Does anyone have any positive thoughts on having an only child?
Jx


----------



## Minkey (May 22, 2004)

Hi Jane,

I think most of us on here have had similar feelings to what you are going through - I certainly did & I remember trying to make a list of all the positives of Agatha being an only child.  In the end though I gave in to the terrible longing I had to have another child & we are about to start more treatment.  It may not work, but I have to at least give it another go.  

There are many on here who have been lucky a second time & so could you be!  Come on to the Another Miracle thread, there are lots of us trying for another on on there.

Minkey x


----------



## REDHAY (Apr 12, 2006)

He he Jane, 

Found you lurking here, I'm a lurker on this board too.  I would love to have another and have been broody since Iestyn was a few weeks old.  

I suggest maybe one more go and setting a limit on how many times (if more than 1 you try).  Yes it is a gamble, but if you know the odds sometimes you win  

Hayley


----------



## Jappa (Nov 16, 2005)

Hi

I am in the same position, but tonight we decided to go for it and try, so we have just filled in the clinics application form and I am going to phone the GP tommorrow to ask for a referral. I am broody again after having Matthew 7 months ago but so nervous of the next attempt not working, I am an only child and do not feel I have missed out, but that is because I have never known any different. I just want another baby to love and a sibling for my little boy to play with. But whatever happens I am just so grateful that I am already a mummy.

Jappa xx


----------



## madison (May 6, 2005)

Hi,

    We have decided to try again so we went to the clinic today & we are starting DR about 30th Aug & EC ( all being well ) will be week begining 24th Sept.

  Jappa.. Why do you have to get another referal from your GP ?? We just rang the clinic and got an app & sorted out our next go.

  Hope I get lucky 1st time as it took 4 icsi's to get Miles.

  Good luck to all

  Katy/ xxx


----------



## pingpong (Sep 24, 2005)

HI Katy, Jappa!...lovely to see your wee babes....

...we had our first natural FET a week and a half ago - just one frostie put back...so am in limbo on the 2WW... 

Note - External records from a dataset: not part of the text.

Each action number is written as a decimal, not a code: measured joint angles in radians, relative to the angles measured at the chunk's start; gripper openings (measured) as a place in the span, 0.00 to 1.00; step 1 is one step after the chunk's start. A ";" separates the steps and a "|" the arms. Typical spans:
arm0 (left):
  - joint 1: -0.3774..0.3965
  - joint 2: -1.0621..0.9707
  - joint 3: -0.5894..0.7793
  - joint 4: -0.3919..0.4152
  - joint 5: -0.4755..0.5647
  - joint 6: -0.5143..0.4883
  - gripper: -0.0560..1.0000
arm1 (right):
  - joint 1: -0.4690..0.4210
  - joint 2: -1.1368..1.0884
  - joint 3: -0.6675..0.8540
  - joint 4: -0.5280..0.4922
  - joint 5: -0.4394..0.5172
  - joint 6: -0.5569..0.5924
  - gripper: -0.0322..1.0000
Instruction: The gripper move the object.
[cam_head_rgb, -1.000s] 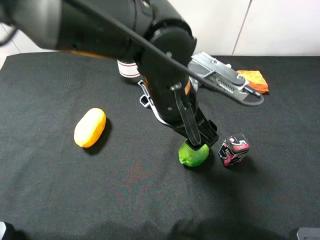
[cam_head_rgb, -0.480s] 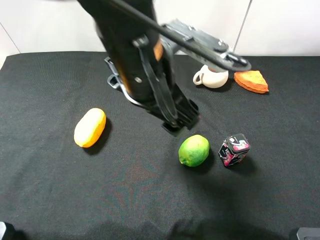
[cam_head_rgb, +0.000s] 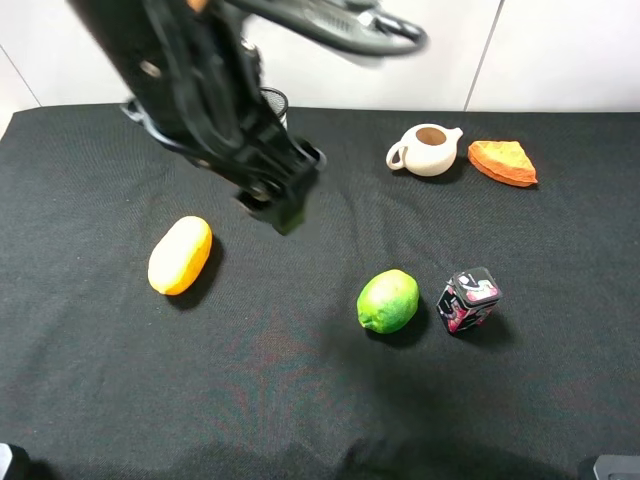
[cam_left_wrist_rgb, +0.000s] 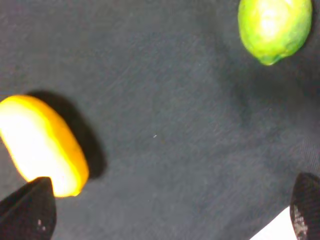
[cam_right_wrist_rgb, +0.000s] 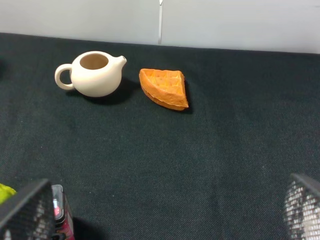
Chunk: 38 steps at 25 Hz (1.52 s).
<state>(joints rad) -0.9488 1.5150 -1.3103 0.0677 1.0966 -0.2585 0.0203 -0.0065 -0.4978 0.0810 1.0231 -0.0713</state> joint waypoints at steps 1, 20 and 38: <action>0.010 -0.013 0.000 0.000 0.017 0.009 0.99 | 0.000 0.000 0.000 0.000 0.000 0.000 0.70; 0.200 -0.214 0.036 -0.007 0.083 0.140 0.99 | 0.000 0.000 0.000 0.000 0.000 0.000 0.70; 0.296 -0.664 0.303 0.006 0.086 0.118 0.99 | 0.000 0.000 0.000 0.000 0.000 0.000 0.70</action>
<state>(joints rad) -0.6527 0.8511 -1.0077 0.0735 1.1831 -0.1409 0.0203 -0.0065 -0.4978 0.0810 1.0231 -0.0713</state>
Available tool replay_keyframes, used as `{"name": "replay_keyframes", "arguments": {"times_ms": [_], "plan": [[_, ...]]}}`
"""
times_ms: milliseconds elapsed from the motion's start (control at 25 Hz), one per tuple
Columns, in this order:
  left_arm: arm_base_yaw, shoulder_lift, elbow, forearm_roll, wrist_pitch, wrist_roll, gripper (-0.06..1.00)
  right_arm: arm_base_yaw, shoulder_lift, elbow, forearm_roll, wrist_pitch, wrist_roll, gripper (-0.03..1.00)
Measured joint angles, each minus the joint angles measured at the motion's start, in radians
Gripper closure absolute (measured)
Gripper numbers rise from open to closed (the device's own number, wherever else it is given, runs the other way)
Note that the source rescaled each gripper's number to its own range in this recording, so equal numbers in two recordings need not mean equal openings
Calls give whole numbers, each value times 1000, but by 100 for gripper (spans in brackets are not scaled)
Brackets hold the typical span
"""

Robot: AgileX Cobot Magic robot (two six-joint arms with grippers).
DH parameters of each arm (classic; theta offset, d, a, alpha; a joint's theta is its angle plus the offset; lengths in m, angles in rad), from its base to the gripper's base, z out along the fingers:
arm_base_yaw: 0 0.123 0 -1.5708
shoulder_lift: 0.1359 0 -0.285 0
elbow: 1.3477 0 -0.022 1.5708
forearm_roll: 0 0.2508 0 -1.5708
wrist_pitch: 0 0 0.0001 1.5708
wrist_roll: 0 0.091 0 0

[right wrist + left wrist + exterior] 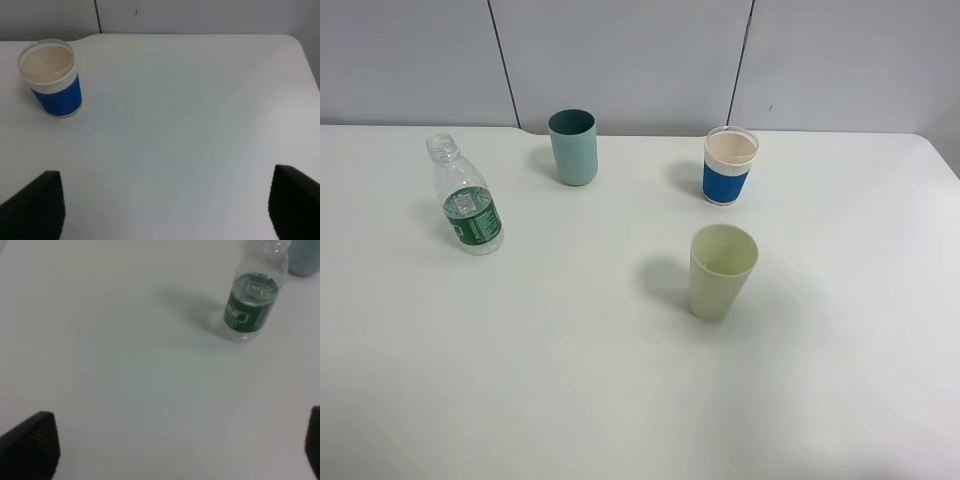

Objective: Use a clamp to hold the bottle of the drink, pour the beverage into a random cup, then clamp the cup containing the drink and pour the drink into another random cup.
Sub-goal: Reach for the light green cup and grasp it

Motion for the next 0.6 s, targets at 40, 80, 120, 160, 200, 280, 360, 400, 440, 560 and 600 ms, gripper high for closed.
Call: {"name": "replay_keyframes", "arguments": {"times_ms": [40,80,120,160,200,280,360,400,440,560,600], "plan": [[0,0,0,0,0,0,-6,11,43,0,0,-33,-4,46],[0,0,0,0,0,0,-6,25,78,0,0,-66,-5,46],[0,0,0,0,0,0,-6,47,118,0,0,-101,-5,46],[0,0,0,0,0,0,-6,75,158,0,-5,-131,-6,46],[0,0,0,0,0,0,-6,102,194,0,-9,-168,-6,46],[0,0,0,0,0,0,-6,176,255,0,-23,-243,-7,46],[0,0,0,0,0,0,-6,244,313,0,-25,-305,-7,46],[0,0,0,0,0,0,-6,279,334,0,-25,-335,-7,46],[0,0,0,0,0,0,-6,312,357,0,-26,-358,-7,46],[0,0,0,0,0,0,-6,410,411,0,-39,-420,-7,46],[0,0,0,0,0,0,-6,446,425,0,-44,-432,-7,46]]}}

I think it's worth thinking how far you'll travel for a No.2. as I don't think my DH is prepared to become the monk that he was when we did ICSI first time. It's a difficult balance to strike... he finds it hard not to drink when we go out or see friends...and he won't do all those herbs and acupuncture again..... so I'm just praying that this FET or the next one works. (we have 2 snowbabies left). 

What are your DHs views?

xxx

Pingpong

Katy - come and join us on the Bath/Somerset thread Mr Walkers been renamed Mr McDreamy!


----------



## Yoda (Feb 24, 2005)

Just wanted to say good luck to everyone !!

I started to get broody again about 5 months after Lewis was born hoping to try again in December.

Dont think I'l l be as lucky but would love a wee brother or sister for Lewis.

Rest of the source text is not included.